• Input

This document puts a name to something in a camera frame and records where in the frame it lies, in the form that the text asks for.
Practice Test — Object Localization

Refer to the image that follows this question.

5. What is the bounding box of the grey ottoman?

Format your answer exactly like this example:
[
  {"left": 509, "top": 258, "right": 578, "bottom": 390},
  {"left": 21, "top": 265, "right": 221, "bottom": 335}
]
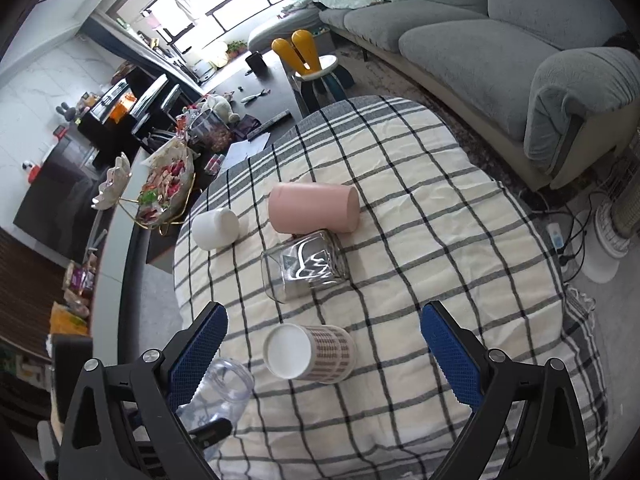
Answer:
[{"left": 248, "top": 7, "right": 322, "bottom": 53}]

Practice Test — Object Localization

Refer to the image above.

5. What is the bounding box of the tiered snack tray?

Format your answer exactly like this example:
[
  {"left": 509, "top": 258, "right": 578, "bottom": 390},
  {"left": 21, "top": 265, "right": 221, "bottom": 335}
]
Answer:
[{"left": 91, "top": 137, "right": 201, "bottom": 235}]

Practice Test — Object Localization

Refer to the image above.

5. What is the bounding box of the small white cup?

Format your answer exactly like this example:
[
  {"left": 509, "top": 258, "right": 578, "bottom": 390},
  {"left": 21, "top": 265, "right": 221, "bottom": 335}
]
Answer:
[{"left": 193, "top": 208, "right": 240, "bottom": 250}]

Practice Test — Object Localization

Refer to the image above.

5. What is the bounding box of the patterned paper cup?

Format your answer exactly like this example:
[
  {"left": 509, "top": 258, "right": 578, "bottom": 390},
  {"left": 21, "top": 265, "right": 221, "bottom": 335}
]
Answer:
[{"left": 263, "top": 323, "right": 357, "bottom": 385}]

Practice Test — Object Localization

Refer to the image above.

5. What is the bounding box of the black coffee table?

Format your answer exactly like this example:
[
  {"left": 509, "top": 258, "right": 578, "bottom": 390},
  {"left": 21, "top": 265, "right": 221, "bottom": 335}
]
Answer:
[{"left": 202, "top": 49, "right": 311, "bottom": 161}]

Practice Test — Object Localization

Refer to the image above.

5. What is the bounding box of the black television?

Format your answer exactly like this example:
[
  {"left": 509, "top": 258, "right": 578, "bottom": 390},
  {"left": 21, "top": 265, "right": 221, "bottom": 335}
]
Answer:
[{"left": 12, "top": 137, "right": 108, "bottom": 261}]

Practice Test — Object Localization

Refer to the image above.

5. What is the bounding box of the clear glass cup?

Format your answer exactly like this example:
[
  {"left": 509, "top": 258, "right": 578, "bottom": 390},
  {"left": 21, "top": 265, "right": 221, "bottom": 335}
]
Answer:
[{"left": 260, "top": 229, "right": 350, "bottom": 303}]

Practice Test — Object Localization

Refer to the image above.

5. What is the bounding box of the white power strip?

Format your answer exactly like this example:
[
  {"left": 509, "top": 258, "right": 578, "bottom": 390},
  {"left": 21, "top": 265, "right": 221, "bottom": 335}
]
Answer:
[{"left": 546, "top": 222, "right": 568, "bottom": 255}]

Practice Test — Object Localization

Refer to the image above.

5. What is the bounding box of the clear plastic bottle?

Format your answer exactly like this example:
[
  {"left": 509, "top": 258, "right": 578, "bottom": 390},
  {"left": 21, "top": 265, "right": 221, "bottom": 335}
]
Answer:
[{"left": 175, "top": 357, "right": 255, "bottom": 461}]

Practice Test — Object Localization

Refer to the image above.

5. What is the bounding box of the grey sofa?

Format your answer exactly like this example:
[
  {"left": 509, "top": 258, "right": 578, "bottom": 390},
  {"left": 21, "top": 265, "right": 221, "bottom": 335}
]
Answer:
[{"left": 318, "top": 0, "right": 640, "bottom": 191}]

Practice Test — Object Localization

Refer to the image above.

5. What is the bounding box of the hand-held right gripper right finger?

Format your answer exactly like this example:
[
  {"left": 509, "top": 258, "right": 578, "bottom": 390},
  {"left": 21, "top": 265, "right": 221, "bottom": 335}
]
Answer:
[{"left": 420, "top": 301, "right": 592, "bottom": 480}]

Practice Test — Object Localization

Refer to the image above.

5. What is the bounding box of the checkered tablecloth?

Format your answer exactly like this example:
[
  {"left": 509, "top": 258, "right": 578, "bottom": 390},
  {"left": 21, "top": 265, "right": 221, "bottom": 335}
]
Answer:
[{"left": 173, "top": 96, "right": 608, "bottom": 480}]

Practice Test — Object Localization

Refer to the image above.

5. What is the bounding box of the pink cup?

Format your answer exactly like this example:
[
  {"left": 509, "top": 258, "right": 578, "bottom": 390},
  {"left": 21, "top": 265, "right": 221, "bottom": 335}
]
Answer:
[{"left": 268, "top": 183, "right": 360, "bottom": 234}]

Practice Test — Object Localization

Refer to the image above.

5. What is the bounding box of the plush toy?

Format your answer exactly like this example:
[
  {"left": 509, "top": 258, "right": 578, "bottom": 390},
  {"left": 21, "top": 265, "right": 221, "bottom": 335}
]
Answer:
[{"left": 200, "top": 95, "right": 242, "bottom": 125}]

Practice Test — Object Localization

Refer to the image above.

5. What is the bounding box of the yellow rabbit ear stool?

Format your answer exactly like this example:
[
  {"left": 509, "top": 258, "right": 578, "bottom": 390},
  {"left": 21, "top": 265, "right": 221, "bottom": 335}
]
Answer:
[{"left": 271, "top": 30, "right": 354, "bottom": 111}]

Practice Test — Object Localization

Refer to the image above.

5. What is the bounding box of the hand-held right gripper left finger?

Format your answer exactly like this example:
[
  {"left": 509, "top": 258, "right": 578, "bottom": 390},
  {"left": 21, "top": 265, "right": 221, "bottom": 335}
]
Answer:
[{"left": 59, "top": 301, "right": 229, "bottom": 480}]

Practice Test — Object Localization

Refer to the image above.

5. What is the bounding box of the white electric heater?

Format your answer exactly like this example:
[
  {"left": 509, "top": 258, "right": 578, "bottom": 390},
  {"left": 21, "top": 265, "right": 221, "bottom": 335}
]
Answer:
[{"left": 582, "top": 152, "right": 640, "bottom": 283}]

• Directions for this task
Print the records again exactly, without the pictures.

• Answer
This document puts a name to something in a camera frame and records where in the frame it lies, in the form that the text asks for.
Practice Test — Object Localization

Refer to the image that follows this question.

5. What is the bounding box of the grey ottoman?

Format your answer exactly like this example:
[
  {"left": 509, "top": 258, "right": 578, "bottom": 390},
  {"left": 21, "top": 265, "right": 221, "bottom": 335}
]
Answer:
[{"left": 248, "top": 7, "right": 322, "bottom": 53}]

Practice Test — Object Localization

Refer to the image above.

5. What is the bounding box of the tiered snack tray?

Format your answer exactly like this example:
[
  {"left": 509, "top": 258, "right": 578, "bottom": 390},
  {"left": 21, "top": 265, "right": 221, "bottom": 335}
]
Answer:
[{"left": 91, "top": 137, "right": 201, "bottom": 235}]

Practice Test — Object Localization

Refer to the image above.

5. What is the bounding box of the small white cup?

Format your answer exactly like this example:
[
  {"left": 509, "top": 258, "right": 578, "bottom": 390},
  {"left": 21, "top": 265, "right": 221, "bottom": 335}
]
Answer:
[{"left": 193, "top": 208, "right": 240, "bottom": 250}]

Practice Test — Object Localization

Refer to the image above.

5. What is the bounding box of the patterned paper cup?

Format your answer exactly like this example:
[
  {"left": 509, "top": 258, "right": 578, "bottom": 390},
  {"left": 21, "top": 265, "right": 221, "bottom": 335}
]
Answer:
[{"left": 263, "top": 323, "right": 357, "bottom": 385}]

Practice Test — Object Localization

Refer to the image above.

5. What is the bounding box of the black coffee table?

Format your answer exactly like this example:
[
  {"left": 509, "top": 258, "right": 578, "bottom": 390},
  {"left": 21, "top": 265, "right": 221, "bottom": 335}
]
Answer:
[{"left": 202, "top": 49, "right": 311, "bottom": 161}]

Practice Test — Object Localization

Refer to the image above.

5. What is the bounding box of the black television?

Format your answer exactly like this example:
[
  {"left": 509, "top": 258, "right": 578, "bottom": 390},
  {"left": 21, "top": 265, "right": 221, "bottom": 335}
]
Answer:
[{"left": 12, "top": 137, "right": 108, "bottom": 261}]

Practice Test — Object Localization

Refer to the image above.

5. What is the bounding box of the clear glass cup?

Format your answer exactly like this example:
[
  {"left": 509, "top": 258, "right": 578, "bottom": 390},
  {"left": 21, "top": 265, "right": 221, "bottom": 335}
]
Answer:
[{"left": 260, "top": 229, "right": 350, "bottom": 303}]

Practice Test — Object Localization

Refer to the image above.

5. What is the bounding box of the white power strip?

Format your answer exactly like this example:
[
  {"left": 509, "top": 258, "right": 578, "bottom": 390},
  {"left": 21, "top": 265, "right": 221, "bottom": 335}
]
Answer:
[{"left": 546, "top": 222, "right": 568, "bottom": 255}]

Practice Test — Object Localization

Refer to the image above.

5. What is the bounding box of the clear plastic bottle?

Format your answer exactly like this example:
[
  {"left": 509, "top": 258, "right": 578, "bottom": 390},
  {"left": 21, "top": 265, "right": 221, "bottom": 335}
]
Answer:
[{"left": 175, "top": 357, "right": 255, "bottom": 461}]

Practice Test — Object Localization

Refer to the image above.

5. What is the bounding box of the grey sofa?

Format your answer exactly like this example:
[
  {"left": 509, "top": 258, "right": 578, "bottom": 390},
  {"left": 21, "top": 265, "right": 221, "bottom": 335}
]
Answer:
[{"left": 318, "top": 0, "right": 640, "bottom": 191}]

Practice Test — Object Localization

Refer to the image above.

5. What is the bounding box of the hand-held right gripper right finger?

Format your answer exactly like this example:
[
  {"left": 509, "top": 258, "right": 578, "bottom": 390},
  {"left": 21, "top": 265, "right": 221, "bottom": 335}
]
Answer:
[{"left": 420, "top": 301, "right": 592, "bottom": 480}]

Practice Test — Object Localization

Refer to the image above.

5. What is the bounding box of the checkered tablecloth?

Format your answer exactly like this example:
[
  {"left": 509, "top": 258, "right": 578, "bottom": 390},
  {"left": 21, "top": 265, "right": 221, "bottom": 335}
]
Answer:
[{"left": 173, "top": 96, "right": 608, "bottom": 480}]

Practice Test — Object Localization

Refer to the image above.

5. What is the bounding box of the pink cup?

Format your answer exactly like this example:
[
  {"left": 509, "top": 258, "right": 578, "bottom": 390},
  {"left": 21, "top": 265, "right": 221, "bottom": 335}
]
Answer:
[{"left": 268, "top": 183, "right": 360, "bottom": 234}]

Practice Test — Object Localization

Refer to the image above.

5. What is the bounding box of the plush toy?

Format your answer exactly like this example:
[
  {"left": 509, "top": 258, "right": 578, "bottom": 390},
  {"left": 21, "top": 265, "right": 221, "bottom": 335}
]
Answer:
[{"left": 200, "top": 95, "right": 242, "bottom": 125}]

Practice Test — Object Localization

Refer to the image above.

5. What is the bounding box of the yellow rabbit ear stool?

Format your answer exactly like this example:
[
  {"left": 509, "top": 258, "right": 578, "bottom": 390},
  {"left": 21, "top": 265, "right": 221, "bottom": 335}
]
Answer:
[{"left": 271, "top": 30, "right": 354, "bottom": 111}]

Practice Test — Object Localization

Refer to the image above.

5. What is the bounding box of the hand-held right gripper left finger?

Format your answer exactly like this example:
[
  {"left": 509, "top": 258, "right": 578, "bottom": 390},
  {"left": 21, "top": 265, "right": 221, "bottom": 335}
]
Answer:
[{"left": 59, "top": 301, "right": 229, "bottom": 480}]

Practice Test — Object Localization

Refer to the image above.

5. What is the bounding box of the white electric heater?

Format your answer exactly like this example:
[
  {"left": 509, "top": 258, "right": 578, "bottom": 390},
  {"left": 21, "top": 265, "right": 221, "bottom": 335}
]
Answer:
[{"left": 582, "top": 152, "right": 640, "bottom": 283}]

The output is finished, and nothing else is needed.